ASSIGNED TASK:
Your answer must be the lines of the entries below, exactly as written, from the first line through the line containing "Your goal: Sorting".
******************************
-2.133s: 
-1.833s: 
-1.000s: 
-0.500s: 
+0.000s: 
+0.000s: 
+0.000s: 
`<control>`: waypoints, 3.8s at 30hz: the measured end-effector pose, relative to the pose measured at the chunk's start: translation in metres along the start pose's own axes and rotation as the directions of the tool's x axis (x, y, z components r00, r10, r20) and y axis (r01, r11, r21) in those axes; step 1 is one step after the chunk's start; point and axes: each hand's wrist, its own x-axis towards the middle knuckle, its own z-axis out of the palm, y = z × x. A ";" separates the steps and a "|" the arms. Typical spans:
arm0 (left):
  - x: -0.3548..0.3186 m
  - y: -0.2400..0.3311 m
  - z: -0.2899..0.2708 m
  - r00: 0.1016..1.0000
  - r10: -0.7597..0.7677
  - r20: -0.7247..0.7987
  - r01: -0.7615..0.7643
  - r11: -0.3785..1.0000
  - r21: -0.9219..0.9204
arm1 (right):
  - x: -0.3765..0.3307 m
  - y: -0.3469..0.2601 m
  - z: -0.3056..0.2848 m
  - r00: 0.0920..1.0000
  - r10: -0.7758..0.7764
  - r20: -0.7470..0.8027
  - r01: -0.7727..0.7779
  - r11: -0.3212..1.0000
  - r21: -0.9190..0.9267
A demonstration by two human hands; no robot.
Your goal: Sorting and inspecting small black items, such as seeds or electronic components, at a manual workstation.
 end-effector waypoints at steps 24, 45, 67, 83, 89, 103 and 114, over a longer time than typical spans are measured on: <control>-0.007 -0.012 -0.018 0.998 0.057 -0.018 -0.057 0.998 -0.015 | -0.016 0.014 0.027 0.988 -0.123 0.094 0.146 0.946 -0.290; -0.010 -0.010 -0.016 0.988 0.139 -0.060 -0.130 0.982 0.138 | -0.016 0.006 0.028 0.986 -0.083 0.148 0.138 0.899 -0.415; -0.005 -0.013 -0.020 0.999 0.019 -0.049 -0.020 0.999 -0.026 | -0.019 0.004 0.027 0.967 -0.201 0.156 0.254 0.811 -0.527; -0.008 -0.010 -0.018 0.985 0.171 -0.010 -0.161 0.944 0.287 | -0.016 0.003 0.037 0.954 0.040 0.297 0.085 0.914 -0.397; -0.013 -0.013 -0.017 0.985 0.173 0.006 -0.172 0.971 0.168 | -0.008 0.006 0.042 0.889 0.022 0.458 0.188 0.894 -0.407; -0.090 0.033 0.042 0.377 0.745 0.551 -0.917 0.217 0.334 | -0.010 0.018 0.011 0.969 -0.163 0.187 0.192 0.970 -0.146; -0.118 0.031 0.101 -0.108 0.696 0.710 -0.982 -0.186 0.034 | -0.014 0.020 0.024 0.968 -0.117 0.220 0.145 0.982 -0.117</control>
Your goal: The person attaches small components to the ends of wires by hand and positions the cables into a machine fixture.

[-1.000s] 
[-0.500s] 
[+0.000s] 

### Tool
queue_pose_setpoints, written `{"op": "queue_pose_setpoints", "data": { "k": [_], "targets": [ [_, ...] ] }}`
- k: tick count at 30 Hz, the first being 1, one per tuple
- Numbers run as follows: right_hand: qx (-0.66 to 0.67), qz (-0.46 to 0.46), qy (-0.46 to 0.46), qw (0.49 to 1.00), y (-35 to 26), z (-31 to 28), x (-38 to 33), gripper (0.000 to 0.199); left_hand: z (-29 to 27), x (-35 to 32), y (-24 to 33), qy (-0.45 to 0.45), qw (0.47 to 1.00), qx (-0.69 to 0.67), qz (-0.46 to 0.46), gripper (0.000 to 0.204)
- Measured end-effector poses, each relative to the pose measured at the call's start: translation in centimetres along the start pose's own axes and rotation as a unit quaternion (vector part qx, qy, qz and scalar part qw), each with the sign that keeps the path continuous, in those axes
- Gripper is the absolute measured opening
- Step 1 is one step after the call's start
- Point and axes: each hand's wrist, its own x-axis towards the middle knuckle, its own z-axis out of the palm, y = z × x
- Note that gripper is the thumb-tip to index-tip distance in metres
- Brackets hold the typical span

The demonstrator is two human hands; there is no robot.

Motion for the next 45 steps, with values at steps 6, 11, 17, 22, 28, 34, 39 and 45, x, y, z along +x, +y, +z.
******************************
PROBLEM SOLUTION:
-2.133s: 
-1.833s: 
-1.000s: 
-0.500s: 
+0.000s: 
+0.000s: 
+0.000s: 
`<control>`: waypoints, 3.8s at 30hz: the measured end-effector pose, relative to the pose measured at the chunk's start: translation in metres along the start pose's own axes and rotation as the directions of the tool's x axis (x, y, z components r00, r10, r20) and y axis (r01, r11, r21) in those axes; step 1 is one step after the chunk's start; point and axes: each hand's wrist, its own x-axis towards the middle knuckle, its own z-axis out of the palm, y = z × x. A ";" separates the steps and a "|" the arms. Typical spans:
arm0 (left):
  - x: -0.3548..0.3186 m
  - y: -0.2400..0.3311 m
  - z: -0.2899..0.2708 m
  - r00: 0.1016..1.0000
  - r10: -0.7597..0.7677
  - r20: -0.7247..0.7987
  - r01: -0.7615..0.7643
  - r11: -0.3785..1.0000
  - r21: -0.9219..0.9204
arm1 (right):
  - x: -0.3765..0.3307 m
  - y: -0.3469..0.2601 m
  - z: -0.3056..0.2848 m
  - r00: 0.0920..1.0000
  - r10: -0.7758..0.7764
  - r20: -0.7470..0.8027
  - r01: -0.7727..0.7779
  - r11: -0.3212..1.0000
  - r21: -0.9190..0.9267
A demonstration by two human hands; no robot.
Your goal: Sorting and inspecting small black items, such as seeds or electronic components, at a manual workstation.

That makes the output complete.